» **TASK DESCRIPTION**
For the word "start", state how many lines below contain it. Give no other text.

» **MATERIAL PROVIDED**
%%

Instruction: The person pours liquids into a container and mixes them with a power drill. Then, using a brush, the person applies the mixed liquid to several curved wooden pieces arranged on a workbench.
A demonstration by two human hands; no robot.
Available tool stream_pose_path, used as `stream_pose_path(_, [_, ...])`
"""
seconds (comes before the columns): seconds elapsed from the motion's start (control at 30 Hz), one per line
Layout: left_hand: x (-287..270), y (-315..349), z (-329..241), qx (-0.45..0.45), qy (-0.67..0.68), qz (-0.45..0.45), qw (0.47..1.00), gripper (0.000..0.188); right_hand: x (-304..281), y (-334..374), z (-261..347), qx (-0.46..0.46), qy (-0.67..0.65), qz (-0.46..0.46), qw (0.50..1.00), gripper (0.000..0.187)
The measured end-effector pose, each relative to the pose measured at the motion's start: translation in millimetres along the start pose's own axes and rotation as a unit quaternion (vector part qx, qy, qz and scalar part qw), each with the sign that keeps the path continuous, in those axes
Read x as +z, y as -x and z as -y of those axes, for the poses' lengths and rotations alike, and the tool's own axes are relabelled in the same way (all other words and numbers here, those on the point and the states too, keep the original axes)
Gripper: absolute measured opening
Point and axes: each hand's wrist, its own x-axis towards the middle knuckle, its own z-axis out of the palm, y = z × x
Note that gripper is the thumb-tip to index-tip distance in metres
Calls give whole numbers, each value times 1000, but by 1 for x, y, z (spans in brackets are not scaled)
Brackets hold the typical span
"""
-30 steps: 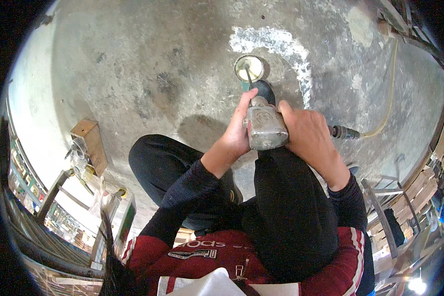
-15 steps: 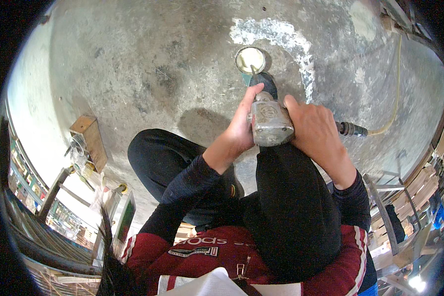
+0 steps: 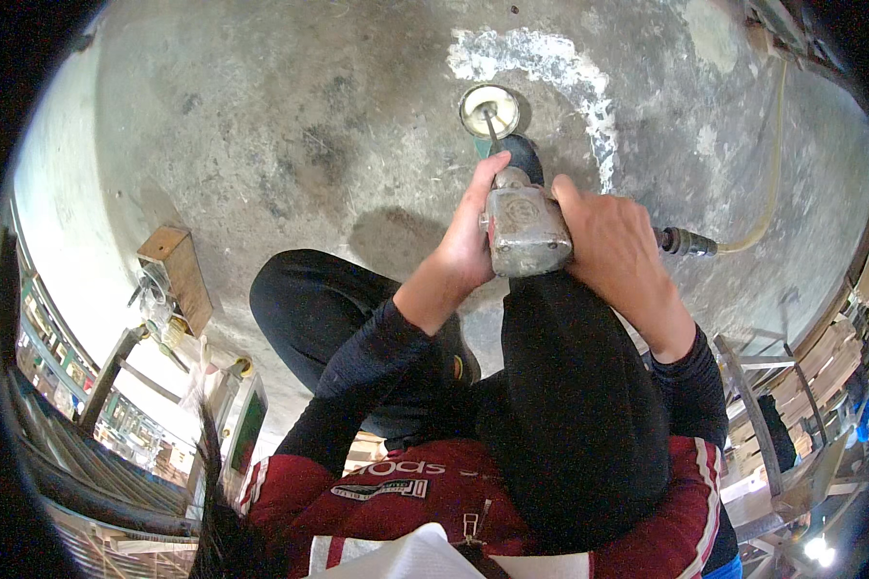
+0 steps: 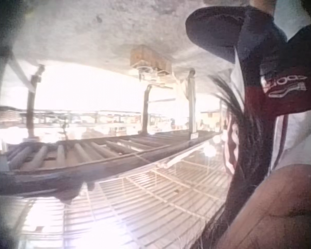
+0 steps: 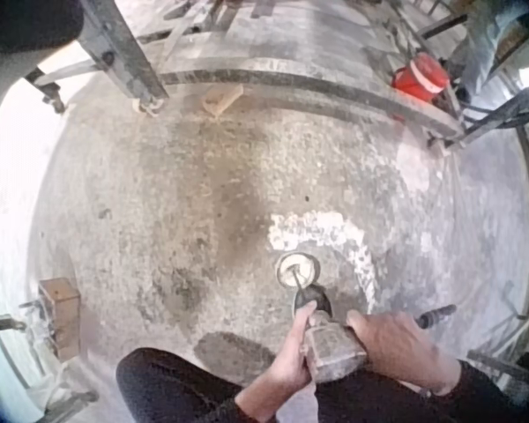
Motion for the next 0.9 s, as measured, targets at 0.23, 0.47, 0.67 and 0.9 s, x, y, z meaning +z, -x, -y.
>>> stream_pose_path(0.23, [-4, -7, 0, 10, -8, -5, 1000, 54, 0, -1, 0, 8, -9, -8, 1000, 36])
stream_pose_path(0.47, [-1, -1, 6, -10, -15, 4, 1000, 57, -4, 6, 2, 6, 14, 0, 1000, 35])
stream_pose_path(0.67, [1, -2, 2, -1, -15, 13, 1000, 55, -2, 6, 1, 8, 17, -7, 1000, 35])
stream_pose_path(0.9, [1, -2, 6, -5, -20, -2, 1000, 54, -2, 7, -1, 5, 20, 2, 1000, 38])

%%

» **ANSWER TO THIS TASK**
2